Tokyo becomes a ghost town as people flock to airports

AREAS of Tokyo usually packed with office workers crammed into sushi restaurants and noodle shops were eerily quiet. Many schools were closed.

Tokyo becomes a ghost town as people flock to airports

Companies allowed workers to stay home. Long queues formed at airports.

As Japanese authorities struggled to avert disaster at an earthquake-battered nuclear complex 240km to the north, parts of Tokyo resembled a ghost town.

Many stocked up on food and stayed indoors or simply left, transforming one of the world’s biggest and densely populated cities into a shell of its usual self.

Radiation in Tokyo has been negligible, briefly touching three times the normal rate Tuesday, smaller than a dental X-ray. Yesterday, winds over the Fuku- shima nuclear-power plant gusted out to sea, keeping levels close to normal.

But that does little to allay public anxiety about an ailing 40-year-old nuclear complex with three reactors in partial meltdown and a fourth with spent atomic fuel exposed to the atmosphere.

“Radiation moves faster than we do,” said Steven Swanson, a 43-year-old American who moved to Tokyo in December with his Japanese wife to help with her family business.

He is staying indoors but is tempted to leave. “It’s scary. It’s a triple threat with the earthquake, tsunami and the nuclear radiation leaks. It makes you wonder what’s next.”

A number of major events have been cancelled, including the World Figure Skating Championships, Japan Fashion Week and the Tokyo International Anime Fair.

Some foreign bankers, flush with money, are fleeing fast, some on private jets. BNP Paribas, Standard Chartered and Morgan Stanley were among banks whose staff have left since Friday, industry sources say.

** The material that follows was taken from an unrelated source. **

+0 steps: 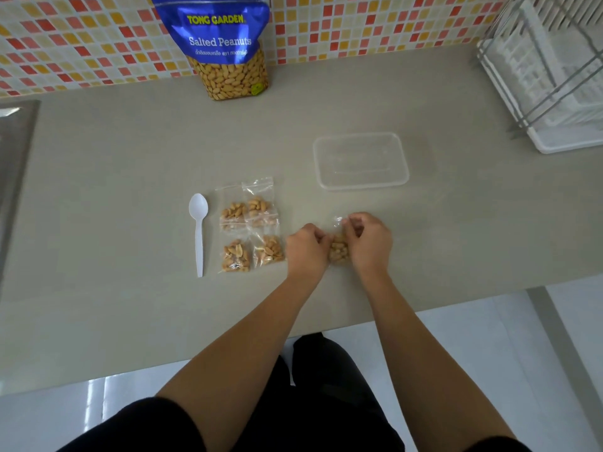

Thousands of people have inundated private jet companies with requests for evacuation flights, sending prices surging.

“I got a request yesterday to fly 14 people from Tokyo to Hong Kong ... they did not care about price,” said Jackie Wu, chief operations officer at Hong Kong Jet, a newly established private jet subsidiary of China’s HNA Group.

A chartered plane from Tokyo to Australia, one way, was $265,000 (€190,855), 20% higher than usual, he said.

Mike Walsh, chief of Asia Jet, said they had run three evacuation flights to Hong Kong from Tokyo by early yesterday.

Electronics shops are selling out of small, portable Geiger counters that measure radiation. Strawberry Linux, a Tokyo-based company, is out of stock, said its owner, Masahiro Ochiai.

Some areas of Tokyo were hit by rolling blackouts and reduced train services as the nuclear plant’s operator, Tokyo Electric Power Co, struggled to make up for a drop in power capacity.

At Sony Corp’s headquarters in Tokyo’s Shinagawa district, only 120 staff of the usual 6,000 were working. Staff were told to stay at home as much as possible due to difficulties with train transportation, said Sony spokeswoman Mami Imada.

Thousands showed up at nearby airports without tickets, hoping to book flights out of Tokyo.

Anthony Blick, an expatriate in Tokyo, said he would prefer to leave: “I’m worried about the nuclear reactors in Fukushima. There’s a lot of information out there but unfortunately a lot of it is conflicting.”

Many schools were closed, but one mother said she preferred her children in school: “I want them to do everything that we are allowed to do as long as it is safe... If I show them that I’m nervous, my children will get nervous.”